Dataset entries
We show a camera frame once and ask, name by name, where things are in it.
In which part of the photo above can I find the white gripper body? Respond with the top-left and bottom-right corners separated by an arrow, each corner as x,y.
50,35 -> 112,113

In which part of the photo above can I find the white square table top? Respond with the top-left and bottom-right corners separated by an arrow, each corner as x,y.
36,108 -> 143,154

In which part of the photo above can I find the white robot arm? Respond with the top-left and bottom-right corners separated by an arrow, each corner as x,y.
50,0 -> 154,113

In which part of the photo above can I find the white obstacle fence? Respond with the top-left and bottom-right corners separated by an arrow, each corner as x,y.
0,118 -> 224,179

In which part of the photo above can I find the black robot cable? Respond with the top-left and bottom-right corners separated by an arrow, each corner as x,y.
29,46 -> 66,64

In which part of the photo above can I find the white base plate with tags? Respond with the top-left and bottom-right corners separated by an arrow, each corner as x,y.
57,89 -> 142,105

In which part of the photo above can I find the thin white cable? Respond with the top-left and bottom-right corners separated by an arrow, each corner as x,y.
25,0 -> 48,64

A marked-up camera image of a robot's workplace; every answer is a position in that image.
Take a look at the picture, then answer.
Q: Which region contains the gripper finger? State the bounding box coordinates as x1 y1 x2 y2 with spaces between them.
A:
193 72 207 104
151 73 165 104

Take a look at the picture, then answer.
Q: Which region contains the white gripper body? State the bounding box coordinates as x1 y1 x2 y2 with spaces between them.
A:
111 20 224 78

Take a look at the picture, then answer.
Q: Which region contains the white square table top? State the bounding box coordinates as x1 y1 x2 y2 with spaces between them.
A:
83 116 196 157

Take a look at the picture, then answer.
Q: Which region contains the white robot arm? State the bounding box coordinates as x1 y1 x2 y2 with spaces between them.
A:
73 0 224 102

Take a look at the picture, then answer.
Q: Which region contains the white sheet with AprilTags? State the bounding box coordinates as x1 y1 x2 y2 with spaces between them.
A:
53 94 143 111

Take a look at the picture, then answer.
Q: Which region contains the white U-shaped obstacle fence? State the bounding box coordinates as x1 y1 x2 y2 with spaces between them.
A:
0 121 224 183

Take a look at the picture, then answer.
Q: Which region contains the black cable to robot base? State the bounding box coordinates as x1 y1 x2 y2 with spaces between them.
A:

▶ _What the task asks_
Your answer must be an exact transcription of all the data above.

▶ _Exercise answer_
We show a camera frame once and ask, name by name, where things are in it.
In which part of the photo above can I find the white gripper body? Respond with the top-left and bottom-right corners separated by an arrow, each corner as x,y.
50,35 -> 112,113

In which part of the photo above can I find the white square table top? Respond with the top-left and bottom-right corners separated by an arrow, each corner as x,y.
36,108 -> 143,154

In which part of the photo above can I find the white robot arm? Respond with the top-left and bottom-right corners separated by an arrow, each corner as x,y.
50,0 -> 154,113

In which part of the photo above can I find the white obstacle fence? Respond with the top-left and bottom-right corners separated by an arrow, each corner as x,y.
0,118 -> 224,179

In which part of the photo above can I find the black robot cable? Respond with the top-left and bottom-right corners separated by an arrow, each corner as x,y.
29,46 -> 66,64

In which part of the photo above can I find the white base plate with tags? Respond with the top-left and bottom-right corners separated by an arrow, each corner as x,y.
57,89 -> 142,105

In which part of the photo above can I find the thin white cable? Respond with the top-left and bottom-right corners separated by an arrow, each corner as x,y.
25,0 -> 48,64

A marked-up camera image of a robot's workplace; every answer is a position in that image.
Take a look at the picture, then answer.
Q: Which region contains the gripper finger? State the bounding box coordinates as x1 y1 x2 y2 with spaces between them.
A:
193 72 207 104
151 73 165 104

Take a look at the picture, then answer.
Q: Which region contains the white gripper body? State the bounding box coordinates as x1 y1 x2 y2 with spaces between them.
A:
111 20 224 78

Take a look at the picture, then answer.
Q: Which region contains the white square table top? State the bounding box coordinates as x1 y1 x2 y2 with spaces between them.
A:
83 116 196 157

Take a look at the picture, then answer.
Q: Which region contains the white robot arm? State the bounding box coordinates as x1 y1 x2 y2 with spaces between them.
A:
73 0 224 102

Take a look at the picture, then answer.
Q: Which region contains the white sheet with AprilTags? State the bounding box coordinates as x1 y1 x2 y2 with spaces between them.
A:
53 94 143 111

Take a look at the picture, then answer.
Q: Which region contains the white U-shaped obstacle fence? State the bounding box coordinates as x1 y1 x2 y2 with spaces between them.
A:
0 121 224 183

Take a look at the picture, then answer.
Q: Which region contains the black cable to robot base? State the bounding box coordinates as x1 y1 x2 y2 with spaces between them.
A:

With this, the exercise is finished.